When you have a 1D function $f(x)$, the vector $x$ that satisfies $\nabla f(x) = 0$ is a stationary point which is a minimum when $f$ is convex.
Consider a multilinear function (linear in all arguments) that is defined on a compact set, so that it does attain minimum and maximum value.
$$f(x,y) = x(1-y)$$
The gradient of $f$ along $x$ is
$$\nabla_x f(x,y) = (1-y)$$
What does it mean to set $\nabla_x f(x,y) = 0$?
At this condition, we do not recover some $x$ that gives a minimum value to $f(x,y)$, but instead a function of $y$, which satisfies $y = 1$.
What does this condition tell us ?Does it tell us that $f(x,y)$ is minimized at $y = 1$ no matter what $x$? Or is it at the minimizer $x$, $y$ must be equal to $1$
First you need to distinguish between stationary point and minimum. Stationarity is a necessary, but not sufficient, condition for minimum. The condition (or actually definition) of stationarity over a set $U$, is that for $x\in \text{int}(U)$ we have $\nabla f(x)=0$. If the set $U$ is open then every $x\in U$ is in the interior, however for closed convex sets, the condition for stationarity becomes $\nabla f(x)^T(y-x)\geq 0, \; \forall y\in U$. This means that the directional derivative is nonnegative in all directions at a point $x$.
Second, for convex functions stationarity is also a sufficient condition for optimality. This is the case for $f(x)=x^2$ for example, but not for $f(x)=x^3$ as pointed out in a comment.

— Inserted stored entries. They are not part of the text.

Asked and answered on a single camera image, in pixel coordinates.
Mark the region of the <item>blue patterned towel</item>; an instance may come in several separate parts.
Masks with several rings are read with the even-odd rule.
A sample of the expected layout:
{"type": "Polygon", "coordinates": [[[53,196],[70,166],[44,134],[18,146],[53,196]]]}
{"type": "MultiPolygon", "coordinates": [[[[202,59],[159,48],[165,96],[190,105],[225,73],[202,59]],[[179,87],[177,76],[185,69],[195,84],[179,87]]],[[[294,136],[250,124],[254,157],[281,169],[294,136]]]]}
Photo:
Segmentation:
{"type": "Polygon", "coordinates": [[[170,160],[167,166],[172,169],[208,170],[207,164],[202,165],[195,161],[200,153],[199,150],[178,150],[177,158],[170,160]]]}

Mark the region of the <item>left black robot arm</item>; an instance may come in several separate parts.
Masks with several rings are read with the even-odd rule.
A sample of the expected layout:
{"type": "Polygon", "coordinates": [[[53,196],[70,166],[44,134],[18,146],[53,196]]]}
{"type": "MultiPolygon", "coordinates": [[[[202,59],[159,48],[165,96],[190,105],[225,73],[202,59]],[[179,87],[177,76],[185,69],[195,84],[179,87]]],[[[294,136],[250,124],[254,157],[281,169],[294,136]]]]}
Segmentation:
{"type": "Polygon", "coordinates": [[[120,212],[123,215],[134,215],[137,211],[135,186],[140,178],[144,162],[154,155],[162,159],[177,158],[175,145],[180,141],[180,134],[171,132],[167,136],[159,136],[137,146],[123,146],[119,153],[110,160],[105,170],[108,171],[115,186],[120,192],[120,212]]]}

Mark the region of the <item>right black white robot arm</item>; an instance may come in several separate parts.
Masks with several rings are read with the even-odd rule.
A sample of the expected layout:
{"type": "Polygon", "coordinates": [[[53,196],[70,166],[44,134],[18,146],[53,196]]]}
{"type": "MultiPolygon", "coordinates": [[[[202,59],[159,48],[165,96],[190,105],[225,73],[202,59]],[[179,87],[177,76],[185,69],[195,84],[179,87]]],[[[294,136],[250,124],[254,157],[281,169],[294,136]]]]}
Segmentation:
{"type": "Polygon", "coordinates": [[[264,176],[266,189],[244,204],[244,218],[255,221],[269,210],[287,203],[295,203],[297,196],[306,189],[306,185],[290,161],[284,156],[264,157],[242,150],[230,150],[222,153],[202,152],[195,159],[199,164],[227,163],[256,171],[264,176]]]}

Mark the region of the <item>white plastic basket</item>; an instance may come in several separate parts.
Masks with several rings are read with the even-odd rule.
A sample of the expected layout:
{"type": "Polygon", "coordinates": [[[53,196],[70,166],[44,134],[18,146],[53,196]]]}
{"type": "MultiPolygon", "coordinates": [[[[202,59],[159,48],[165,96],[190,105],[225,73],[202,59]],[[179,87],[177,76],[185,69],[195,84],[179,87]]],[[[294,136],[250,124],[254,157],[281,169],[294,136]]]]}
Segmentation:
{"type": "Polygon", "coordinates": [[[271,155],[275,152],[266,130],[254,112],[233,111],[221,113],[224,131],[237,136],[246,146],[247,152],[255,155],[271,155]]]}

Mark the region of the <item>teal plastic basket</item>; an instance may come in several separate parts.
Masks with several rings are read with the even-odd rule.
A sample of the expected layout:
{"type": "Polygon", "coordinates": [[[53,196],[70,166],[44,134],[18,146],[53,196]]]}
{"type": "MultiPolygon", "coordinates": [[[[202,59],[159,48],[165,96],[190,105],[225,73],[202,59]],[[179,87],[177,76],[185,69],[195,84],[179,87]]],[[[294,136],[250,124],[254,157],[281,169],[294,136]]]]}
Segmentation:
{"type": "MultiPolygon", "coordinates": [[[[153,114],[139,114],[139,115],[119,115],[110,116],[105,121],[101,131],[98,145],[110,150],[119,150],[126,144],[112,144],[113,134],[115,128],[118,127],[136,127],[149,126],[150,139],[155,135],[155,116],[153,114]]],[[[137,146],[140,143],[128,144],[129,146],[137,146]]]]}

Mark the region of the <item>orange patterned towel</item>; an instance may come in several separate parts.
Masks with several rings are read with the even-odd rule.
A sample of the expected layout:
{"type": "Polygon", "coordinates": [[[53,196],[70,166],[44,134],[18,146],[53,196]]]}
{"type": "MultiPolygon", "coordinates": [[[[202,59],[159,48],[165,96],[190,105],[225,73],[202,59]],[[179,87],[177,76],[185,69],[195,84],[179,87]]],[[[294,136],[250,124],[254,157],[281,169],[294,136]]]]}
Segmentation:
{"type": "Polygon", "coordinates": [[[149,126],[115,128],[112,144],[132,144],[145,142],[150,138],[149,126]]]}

Lastly, the function you presented is indeed bilinear, however it is not linear or convex in general ("jointly"). Therefore even if the derivative w.r.t. $x, y$ equals zero, you will not necessarily have a minimum point. In this specific case, you will have a saddle point. What you do know is that in order for the derivative w.r.t. $x$ to equal zero, then we must have $y=1$. This is necessary for stationarity (but again, not sufficient). Notice that by ignoring the $y$ variable, you actually look at your function as it was $f_y(x)=x(1-y)$, where $y$ is just a parameter and not a variable. In that case the derivative will be zero iff the parameter $y=1$ and in fact you'll have a constant function $f(x)=0$. This also highlights the fact that linear functions have a zero derivative iff they are constant.